__TASK BRIEF__
Scan the lines below for "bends" and copy the matches.

__THE DATA__
========

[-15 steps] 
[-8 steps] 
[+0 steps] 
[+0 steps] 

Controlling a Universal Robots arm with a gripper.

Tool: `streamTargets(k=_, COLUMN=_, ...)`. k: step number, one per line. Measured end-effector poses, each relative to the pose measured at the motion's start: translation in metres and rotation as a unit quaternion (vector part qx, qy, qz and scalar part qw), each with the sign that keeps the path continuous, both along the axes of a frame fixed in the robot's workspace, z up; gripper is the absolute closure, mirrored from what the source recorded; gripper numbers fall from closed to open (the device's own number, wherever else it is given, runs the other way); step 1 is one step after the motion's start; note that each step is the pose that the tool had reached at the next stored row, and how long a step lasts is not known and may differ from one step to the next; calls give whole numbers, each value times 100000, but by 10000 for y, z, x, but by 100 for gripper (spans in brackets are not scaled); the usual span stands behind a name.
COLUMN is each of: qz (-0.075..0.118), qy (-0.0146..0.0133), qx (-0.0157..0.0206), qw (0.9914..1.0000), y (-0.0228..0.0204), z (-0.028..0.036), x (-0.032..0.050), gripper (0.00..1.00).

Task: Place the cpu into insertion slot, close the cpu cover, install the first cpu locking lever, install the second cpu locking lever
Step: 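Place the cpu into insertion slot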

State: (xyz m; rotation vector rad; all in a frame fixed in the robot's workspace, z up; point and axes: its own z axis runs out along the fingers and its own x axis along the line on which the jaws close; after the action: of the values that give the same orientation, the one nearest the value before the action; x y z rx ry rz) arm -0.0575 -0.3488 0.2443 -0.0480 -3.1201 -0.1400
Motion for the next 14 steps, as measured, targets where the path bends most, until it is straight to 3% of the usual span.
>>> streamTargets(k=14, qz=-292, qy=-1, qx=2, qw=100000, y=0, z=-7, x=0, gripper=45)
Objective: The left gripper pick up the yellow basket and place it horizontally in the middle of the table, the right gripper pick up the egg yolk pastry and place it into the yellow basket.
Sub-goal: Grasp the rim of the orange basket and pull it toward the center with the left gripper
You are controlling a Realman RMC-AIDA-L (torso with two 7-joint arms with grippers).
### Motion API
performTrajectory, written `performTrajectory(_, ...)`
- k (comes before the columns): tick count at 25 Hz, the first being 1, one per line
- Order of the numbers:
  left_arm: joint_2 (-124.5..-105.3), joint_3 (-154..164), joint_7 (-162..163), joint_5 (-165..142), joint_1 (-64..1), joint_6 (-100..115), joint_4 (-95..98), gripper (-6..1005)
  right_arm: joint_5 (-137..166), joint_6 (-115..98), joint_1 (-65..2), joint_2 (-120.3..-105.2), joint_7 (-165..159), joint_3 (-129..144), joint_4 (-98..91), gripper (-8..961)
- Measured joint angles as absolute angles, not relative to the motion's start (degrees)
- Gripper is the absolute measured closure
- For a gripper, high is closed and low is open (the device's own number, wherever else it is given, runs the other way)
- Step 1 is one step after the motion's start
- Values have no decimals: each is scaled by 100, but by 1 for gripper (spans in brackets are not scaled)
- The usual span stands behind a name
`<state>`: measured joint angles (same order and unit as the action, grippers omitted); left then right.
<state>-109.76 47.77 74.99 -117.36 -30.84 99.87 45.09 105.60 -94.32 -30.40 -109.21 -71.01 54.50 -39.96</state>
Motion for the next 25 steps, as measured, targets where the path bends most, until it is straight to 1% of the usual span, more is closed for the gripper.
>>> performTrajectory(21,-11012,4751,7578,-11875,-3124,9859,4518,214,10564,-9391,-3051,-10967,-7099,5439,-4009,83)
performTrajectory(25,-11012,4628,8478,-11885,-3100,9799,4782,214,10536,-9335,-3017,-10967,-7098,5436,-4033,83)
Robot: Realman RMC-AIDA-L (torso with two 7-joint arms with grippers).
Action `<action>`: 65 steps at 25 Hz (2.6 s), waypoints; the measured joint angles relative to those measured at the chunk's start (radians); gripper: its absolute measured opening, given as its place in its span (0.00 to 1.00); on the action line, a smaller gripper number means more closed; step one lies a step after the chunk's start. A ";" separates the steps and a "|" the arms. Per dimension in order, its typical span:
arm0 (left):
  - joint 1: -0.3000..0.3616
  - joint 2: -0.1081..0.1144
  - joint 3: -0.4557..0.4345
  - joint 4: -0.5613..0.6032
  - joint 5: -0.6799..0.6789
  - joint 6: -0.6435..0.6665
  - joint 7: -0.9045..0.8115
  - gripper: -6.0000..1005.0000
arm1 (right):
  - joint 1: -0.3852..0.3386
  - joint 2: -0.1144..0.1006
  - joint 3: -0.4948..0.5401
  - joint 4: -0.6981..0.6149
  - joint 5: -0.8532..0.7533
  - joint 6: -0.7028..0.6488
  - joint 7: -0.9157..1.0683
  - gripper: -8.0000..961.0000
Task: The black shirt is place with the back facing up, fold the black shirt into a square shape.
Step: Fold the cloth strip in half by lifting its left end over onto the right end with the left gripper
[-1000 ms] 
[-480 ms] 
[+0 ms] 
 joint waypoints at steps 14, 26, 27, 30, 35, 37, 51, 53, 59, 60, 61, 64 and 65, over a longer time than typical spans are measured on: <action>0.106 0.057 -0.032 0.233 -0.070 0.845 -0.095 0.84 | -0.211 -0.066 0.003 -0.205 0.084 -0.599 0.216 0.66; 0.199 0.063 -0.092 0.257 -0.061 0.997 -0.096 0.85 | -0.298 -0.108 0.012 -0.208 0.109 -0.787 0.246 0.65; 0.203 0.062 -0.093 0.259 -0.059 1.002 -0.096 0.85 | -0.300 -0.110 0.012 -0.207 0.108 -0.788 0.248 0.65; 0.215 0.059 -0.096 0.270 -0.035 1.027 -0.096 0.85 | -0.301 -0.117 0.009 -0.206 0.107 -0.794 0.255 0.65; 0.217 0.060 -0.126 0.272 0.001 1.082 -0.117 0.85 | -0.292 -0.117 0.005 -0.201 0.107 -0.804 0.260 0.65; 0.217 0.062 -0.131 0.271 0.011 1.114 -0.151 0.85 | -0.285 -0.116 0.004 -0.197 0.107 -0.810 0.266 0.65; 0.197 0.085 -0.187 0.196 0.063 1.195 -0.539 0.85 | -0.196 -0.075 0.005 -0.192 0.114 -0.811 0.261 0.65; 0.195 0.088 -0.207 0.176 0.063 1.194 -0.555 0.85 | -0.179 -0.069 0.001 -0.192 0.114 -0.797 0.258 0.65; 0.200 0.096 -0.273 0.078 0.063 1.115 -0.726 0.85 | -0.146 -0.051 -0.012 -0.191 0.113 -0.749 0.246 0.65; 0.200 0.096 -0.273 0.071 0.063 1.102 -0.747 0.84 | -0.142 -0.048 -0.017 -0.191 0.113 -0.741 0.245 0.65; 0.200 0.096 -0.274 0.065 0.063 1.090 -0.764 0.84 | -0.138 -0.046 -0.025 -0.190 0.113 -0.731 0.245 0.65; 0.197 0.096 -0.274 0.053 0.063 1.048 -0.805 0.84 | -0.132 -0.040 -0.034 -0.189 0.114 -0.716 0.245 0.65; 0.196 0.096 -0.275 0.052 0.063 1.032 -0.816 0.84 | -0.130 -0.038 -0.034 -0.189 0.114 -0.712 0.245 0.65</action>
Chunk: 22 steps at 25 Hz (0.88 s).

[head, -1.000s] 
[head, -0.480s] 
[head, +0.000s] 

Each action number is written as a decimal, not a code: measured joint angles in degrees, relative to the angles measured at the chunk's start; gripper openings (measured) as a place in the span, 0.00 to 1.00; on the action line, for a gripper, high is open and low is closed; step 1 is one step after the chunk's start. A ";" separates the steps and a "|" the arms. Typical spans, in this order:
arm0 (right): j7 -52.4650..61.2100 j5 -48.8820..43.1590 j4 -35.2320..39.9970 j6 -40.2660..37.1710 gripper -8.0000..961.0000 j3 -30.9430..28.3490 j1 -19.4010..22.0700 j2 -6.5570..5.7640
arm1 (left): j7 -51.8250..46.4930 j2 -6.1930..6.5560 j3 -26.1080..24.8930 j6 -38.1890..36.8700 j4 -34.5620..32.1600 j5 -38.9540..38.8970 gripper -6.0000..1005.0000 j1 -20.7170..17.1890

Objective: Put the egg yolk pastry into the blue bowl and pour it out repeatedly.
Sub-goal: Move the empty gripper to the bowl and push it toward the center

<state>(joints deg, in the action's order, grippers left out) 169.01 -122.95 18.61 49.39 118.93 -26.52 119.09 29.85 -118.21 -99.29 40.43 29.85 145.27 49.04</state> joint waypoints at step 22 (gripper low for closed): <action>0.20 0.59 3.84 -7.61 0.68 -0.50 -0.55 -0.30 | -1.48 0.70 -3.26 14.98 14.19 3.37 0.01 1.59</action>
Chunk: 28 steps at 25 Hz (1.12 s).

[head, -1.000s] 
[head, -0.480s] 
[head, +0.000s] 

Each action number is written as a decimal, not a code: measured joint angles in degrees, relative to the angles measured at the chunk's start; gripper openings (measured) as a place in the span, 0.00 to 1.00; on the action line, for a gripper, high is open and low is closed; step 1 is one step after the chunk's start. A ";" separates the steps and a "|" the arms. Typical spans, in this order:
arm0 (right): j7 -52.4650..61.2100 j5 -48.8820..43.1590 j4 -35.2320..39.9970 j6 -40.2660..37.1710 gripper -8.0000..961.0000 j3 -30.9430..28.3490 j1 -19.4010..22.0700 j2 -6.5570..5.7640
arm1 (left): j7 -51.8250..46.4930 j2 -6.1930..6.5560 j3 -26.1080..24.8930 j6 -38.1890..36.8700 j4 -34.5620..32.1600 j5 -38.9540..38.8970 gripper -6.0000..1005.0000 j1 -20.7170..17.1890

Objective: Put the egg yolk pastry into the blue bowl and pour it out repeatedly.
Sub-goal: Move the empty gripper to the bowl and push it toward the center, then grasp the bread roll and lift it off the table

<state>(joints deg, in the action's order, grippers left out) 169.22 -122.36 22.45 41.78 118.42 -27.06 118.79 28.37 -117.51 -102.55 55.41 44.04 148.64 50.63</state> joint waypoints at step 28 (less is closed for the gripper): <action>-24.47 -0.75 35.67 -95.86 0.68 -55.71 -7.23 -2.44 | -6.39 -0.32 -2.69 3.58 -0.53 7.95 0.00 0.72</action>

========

__EXPECTED ANSWER__
Motion for the next 14 steps, as measured, targets where the path bends most, until it is straight to 3% of the usual span.
Motion for the next 25 steps, as measured, targets where the path bends most, until it is straight to 1% of the usual span, more is closed for the gripper.

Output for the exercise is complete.